**Data segment**
• • •

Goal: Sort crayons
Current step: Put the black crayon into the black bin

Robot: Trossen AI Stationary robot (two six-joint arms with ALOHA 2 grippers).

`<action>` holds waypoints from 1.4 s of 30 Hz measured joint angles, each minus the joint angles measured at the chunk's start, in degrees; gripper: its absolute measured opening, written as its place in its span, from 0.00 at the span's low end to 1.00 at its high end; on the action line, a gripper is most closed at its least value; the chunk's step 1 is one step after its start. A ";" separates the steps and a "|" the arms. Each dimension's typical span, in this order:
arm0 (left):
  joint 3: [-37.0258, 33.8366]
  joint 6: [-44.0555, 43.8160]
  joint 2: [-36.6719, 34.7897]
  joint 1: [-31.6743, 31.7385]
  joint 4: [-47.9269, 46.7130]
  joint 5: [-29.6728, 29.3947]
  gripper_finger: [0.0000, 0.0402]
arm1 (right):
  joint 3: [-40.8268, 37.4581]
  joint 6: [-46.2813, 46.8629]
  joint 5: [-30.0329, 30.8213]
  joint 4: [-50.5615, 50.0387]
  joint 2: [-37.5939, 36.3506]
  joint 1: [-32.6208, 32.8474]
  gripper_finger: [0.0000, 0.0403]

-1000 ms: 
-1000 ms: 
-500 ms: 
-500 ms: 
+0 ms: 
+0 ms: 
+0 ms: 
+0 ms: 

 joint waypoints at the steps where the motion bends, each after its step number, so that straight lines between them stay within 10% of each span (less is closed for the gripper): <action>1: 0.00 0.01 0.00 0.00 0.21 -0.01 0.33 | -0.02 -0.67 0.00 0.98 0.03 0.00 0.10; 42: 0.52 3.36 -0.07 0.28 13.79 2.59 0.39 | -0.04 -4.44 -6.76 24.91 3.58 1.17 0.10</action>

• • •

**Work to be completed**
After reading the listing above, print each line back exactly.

**Answer space**
Goal: Sort crayons
Current step: Put the black crayon into the black bin

Robot: Trossen AI Stationary robot (two six-joint arms with ALOHA 2 grippers).

`<action>` holds waypoints from 1.4 s of 30 Hz measured joint angles, each minus the joint angles measured at the chunk's start, in degrees; gripper: its absolute measured opening, written as its place in its span, from 0.00 at the span's low end to 1.00 at its high end; on the action line, a gripper is most closed at its least value; the chunk's step 1 is one step after its start. A ";" separates the steps and a "|" the arms. Each dimension's typical span, in this order:
arm0 (left):
  joint 3: [-37.0258, 33.8366]
  joint 6: [-44.0555, 43.8160]
  joint 2: [-36.6719, 34.7897]
  joint 1: [-31.6743, 31.7385]
  joint 4: [-47.9269, 46.7130]
  joint 5: [-29.6728, 29.3947]
  gripper_finger: [0.0000, 0.0402]
arm1 (right):
  joint 3: [-40.8268, 37.4581]
  joint 6: [-46.2813, 46.8629]
  joint 5: [-30.0329, 30.8213]
  joint 4: [-50.5615, 50.0387]
  joint 2: [-37.5939, 36.3506]
  joint 1: [-32.6208, 32.8474]
  gripper_finger: [0.0000, 0.0403]

-1000 ms: 
-1000 ms: 
-500 ms: 
-500 ms: 
+0 ms: 
+0 ms: 
+0 ms: 
+0 ms: 

 joint waypoints at the steps where the motion bends, each after its step number, so that straight lines between them stay within 10% of each span (less is closed for the gripper): <action>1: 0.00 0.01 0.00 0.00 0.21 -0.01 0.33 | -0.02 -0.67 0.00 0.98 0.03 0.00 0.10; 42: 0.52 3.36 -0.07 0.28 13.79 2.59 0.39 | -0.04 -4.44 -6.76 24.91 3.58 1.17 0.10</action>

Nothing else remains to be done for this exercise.